The revised Arctic and Northern Studies Guide now includes maps and atlases, films and media, news and blogs, Arctic organizations, a listing of all Arctic foreign policies including those by Indigenous organizations, and a section on Indigenous Affairs in the Arctic.

Dan shares more about the development of the guide below:

It was my great pleasure to work with Nadine Fabbi and Michelle Koutnik for their section of the 2020 Donald C. Hellmann Task Force focused on sea ice and international policy in the Arctic. The University Libraries supports the Task Force every year with specialized online research guides and targeted intensive research workshops, usually in the first week of winter quarter. Subject librarians are assigned to each section depending on the topic and build up a collection of resources and research tips—usually over the winter break. They present these to students in an interactive team-building research workshop, typically on the second day the class meets, allowing them to start their research in a collaborative and informed way, knowledgeable of the critical resources and services the Libraries offers in supporting a project requiring research.

Having worked with Arctic-related Task Force sections before, in my role as Nordic Studies Librarian, I jumped at the opportunity to do so again. On a personal note, my own senior capstone project (B.A., Scandinavian Area Studies, University of Washington 2002) involved Inuit language policy in Greenland, and with strong personal ties to Canada, it was especially interesting and informative to look at Inuit experience and policy in Canada.

It had been a few years since the last time the Libraries worked with an Arctic section, so the existing guide was a bit outdated. It also needed a revamped organization scheme, considering the complex and interdisciplinary nature of Arctic studies. I got started with what I thought would be just a few tweaks, but ended up being a significant renovation.

The guide now provides access to databases and e-journals relevant to Arctic studies, as well as maps, data, and policy documents. It includes tips for locating resources related to Arctic studies and refers users to various Arctic stakeholders producing reports and other information of interest to Arctic studies. Of special note are the direct links to Arctic policy documents, and the resources related to Indigenous affairs in the Arctic. Nadine Fabbi and Michelle Koutnik were excellent partners in creating this guide: Nadine’s intimate knowledge of Arctic policy and Michelle’s scientific research background are extensive and it was a unique challenge to take such a complex topic and settle on a way to organize the information for users with diverse needs. Thanks to their collaboration, the Libraries’ Arctic Studies guide now represents a concise yet comprehensive access point to Arctic researchers at the University of Washington and beyond.

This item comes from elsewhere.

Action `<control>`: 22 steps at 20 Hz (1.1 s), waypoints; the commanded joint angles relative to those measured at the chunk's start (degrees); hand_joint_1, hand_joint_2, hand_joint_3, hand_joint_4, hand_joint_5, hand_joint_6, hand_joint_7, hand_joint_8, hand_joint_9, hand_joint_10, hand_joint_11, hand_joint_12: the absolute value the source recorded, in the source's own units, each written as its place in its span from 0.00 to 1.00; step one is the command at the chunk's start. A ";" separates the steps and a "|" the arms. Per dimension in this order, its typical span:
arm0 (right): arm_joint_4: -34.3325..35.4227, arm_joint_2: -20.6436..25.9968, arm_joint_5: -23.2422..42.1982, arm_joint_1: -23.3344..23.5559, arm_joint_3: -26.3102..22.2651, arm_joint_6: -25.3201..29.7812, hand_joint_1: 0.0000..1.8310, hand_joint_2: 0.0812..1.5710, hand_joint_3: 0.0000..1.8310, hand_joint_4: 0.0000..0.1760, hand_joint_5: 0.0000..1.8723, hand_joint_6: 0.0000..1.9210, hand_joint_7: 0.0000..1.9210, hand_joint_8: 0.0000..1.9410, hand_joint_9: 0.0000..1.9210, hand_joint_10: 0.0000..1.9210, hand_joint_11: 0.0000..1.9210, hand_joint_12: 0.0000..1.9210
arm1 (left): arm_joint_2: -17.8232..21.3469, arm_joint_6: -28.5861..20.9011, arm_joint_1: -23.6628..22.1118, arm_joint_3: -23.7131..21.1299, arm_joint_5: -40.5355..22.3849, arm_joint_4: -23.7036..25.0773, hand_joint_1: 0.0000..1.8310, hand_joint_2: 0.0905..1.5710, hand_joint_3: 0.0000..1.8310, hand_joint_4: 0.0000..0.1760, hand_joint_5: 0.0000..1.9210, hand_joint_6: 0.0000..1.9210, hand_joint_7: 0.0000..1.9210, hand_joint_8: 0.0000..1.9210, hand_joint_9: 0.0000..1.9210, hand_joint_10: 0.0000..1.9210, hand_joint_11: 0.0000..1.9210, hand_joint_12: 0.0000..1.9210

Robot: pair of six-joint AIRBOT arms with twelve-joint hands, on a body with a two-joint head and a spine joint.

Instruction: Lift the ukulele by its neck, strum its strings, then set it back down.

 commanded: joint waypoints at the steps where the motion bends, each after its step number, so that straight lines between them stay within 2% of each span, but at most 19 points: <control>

Dan Mandeville is the University of Washington’s librarian for Nordic studies and linguistics, serving as the University Libraries’ subject expert in those areas. A native Washingtonian from the Kitsap Peninsula, Dan came to the UW as an undergraduate in 1997, studying abroad in Copenhagen, Denmark, for one year and earning a double B.A. in Scandinavian Area Studies and Linguistics (2002). Dan has been a UW librarian since earning his Master of Library and Information Science degree in 2012 and appreciates the variety in his work with students and faculty.